- Relator(a)
- Delaide Alves Miranda Arantes
- Órgão julgador
- 2ª Turma
- Data do julgamento
- 21/05/2025
- Data de publicação
- 28/05/2025
TST – Agravo em Agravo de Instrumento em Recurso de Revista 1000725-47.2021.5.02.0715, Rel. Delaide Alves Miranda Arantes, 2ª Turma, j. 21/05/2025, p. 28/05/2025
EMENTA: AGRAVO EM AGRAVO DE INSTRUMENTO EM RECURSO DE REVISTA DA RECLAMADA REGIDO PELA LEI 13.467/2017. 1 - HORAS EXTRAS. CARGO DE CONFIANÇA (SÚMULA 126 DO TST). 1. O Tribunal Regional consignou que o reclamante recebia gratificação de 40%, entretanto concluiu que ele não possuía a ampla autonomia necessária para se enquadrar na exceção do art. 62, II, da CLT, que exclui do direito a horas extras os empregados com cargo de gestão. 2.A análise da prova (depoimentos, mensagens de WhatsApp) levou à conclusão de que, apesar do título de "gestor", o reclamante não tinha a autonomia necessária. 3. Suas decisões estavam sujeitas à aprovação do supervisor e do RH da empresa; não podia demitir ou contratar, nem mesmo conceder folgas sem a aprovação do supervisor. Dessa forma, para acolher a tese recursal de que o reclamante tinha poderes de mando e gestão, seria necessário o reexame de fatos e provas (Súmula 126 do TST).
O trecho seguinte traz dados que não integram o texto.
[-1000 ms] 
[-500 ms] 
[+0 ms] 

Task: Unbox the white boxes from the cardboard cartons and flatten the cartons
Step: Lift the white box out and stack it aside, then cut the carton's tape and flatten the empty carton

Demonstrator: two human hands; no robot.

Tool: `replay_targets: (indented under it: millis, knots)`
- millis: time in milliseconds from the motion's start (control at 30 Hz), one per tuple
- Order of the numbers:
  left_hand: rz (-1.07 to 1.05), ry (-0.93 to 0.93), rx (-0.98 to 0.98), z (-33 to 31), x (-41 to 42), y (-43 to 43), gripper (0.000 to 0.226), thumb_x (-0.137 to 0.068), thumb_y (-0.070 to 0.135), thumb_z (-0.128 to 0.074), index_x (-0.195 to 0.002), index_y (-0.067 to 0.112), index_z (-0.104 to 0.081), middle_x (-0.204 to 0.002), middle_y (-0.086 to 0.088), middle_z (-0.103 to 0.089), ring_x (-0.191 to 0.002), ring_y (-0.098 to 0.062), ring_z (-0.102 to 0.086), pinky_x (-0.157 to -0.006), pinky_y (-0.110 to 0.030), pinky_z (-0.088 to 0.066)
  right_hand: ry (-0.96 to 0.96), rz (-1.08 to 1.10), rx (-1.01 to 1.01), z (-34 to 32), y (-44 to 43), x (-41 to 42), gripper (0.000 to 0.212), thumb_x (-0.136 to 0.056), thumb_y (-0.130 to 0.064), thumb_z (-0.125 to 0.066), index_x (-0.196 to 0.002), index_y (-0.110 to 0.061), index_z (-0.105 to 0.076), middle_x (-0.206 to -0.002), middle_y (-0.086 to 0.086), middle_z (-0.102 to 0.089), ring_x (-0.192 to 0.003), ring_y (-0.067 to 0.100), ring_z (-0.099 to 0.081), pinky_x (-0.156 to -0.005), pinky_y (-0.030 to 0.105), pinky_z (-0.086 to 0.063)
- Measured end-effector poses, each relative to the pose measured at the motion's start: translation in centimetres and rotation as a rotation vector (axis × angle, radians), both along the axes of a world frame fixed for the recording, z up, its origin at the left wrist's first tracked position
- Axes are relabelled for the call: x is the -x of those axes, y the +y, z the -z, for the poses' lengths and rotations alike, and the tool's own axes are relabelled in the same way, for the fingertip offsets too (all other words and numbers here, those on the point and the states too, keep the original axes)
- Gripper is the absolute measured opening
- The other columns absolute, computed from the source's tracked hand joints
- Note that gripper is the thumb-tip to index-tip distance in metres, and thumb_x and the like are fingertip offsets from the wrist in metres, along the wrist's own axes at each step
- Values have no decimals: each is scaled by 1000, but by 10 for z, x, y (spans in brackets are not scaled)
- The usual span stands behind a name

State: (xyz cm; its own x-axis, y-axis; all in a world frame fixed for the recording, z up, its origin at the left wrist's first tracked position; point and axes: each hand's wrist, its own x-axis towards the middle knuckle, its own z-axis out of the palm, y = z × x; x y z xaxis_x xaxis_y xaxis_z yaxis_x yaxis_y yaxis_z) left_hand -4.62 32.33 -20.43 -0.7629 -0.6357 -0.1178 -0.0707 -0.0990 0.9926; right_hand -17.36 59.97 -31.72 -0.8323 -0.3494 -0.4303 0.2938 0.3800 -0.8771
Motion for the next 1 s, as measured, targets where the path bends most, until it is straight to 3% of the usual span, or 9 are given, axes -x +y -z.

Agravo conhecido e não provido. 2 - REGIME DE TRABALHO 6X1. TRABALHO AOS DOMINGOS. PAGAMENTO EM DOBRO. 1. A agravante sustenta que o Tribunal Regional contrariou a Súmula 146 do TST, ao deferir o pagamento em dobro de todos os domingos trabalhados, mesmo estando consignada a existência da folga semanal, escala 6X1 e folga de um domingo por mês. 2. No caso dos autos, todavia, o Tribunal Regional não condenou a reclamada ao pagamento em dobro em relação ao domingo trabalhado em decorrência da ausência de folga compensatória ou de contrariedade ao disposto na Súmula 146 do TST. 3. Observa-se que, no dispositivo do acórdão, apenas ficou determinado que o adicional de horas extras aplicado fosse aquele determinado em convenção coletiva: "adicional convencional (60% e 100% para domingos e feriados)". 4. Diante disso, uma vez que a tese do recurso de revista da parte não está relacionada à aplicação ou não da norma coletiva, inviável acolher a pretensão da parte. Agravo conhecido e não provido. (Tribunal Superior do Trabalho (2ª Turma). Acórdão: 1000725-47.2021.5.02.0715. Relator(a): DELAIDE ALVES MIRANDA ARANTES. Data de julgamento: 21/05/2025. Juntado aos autos em 28/05/2025.)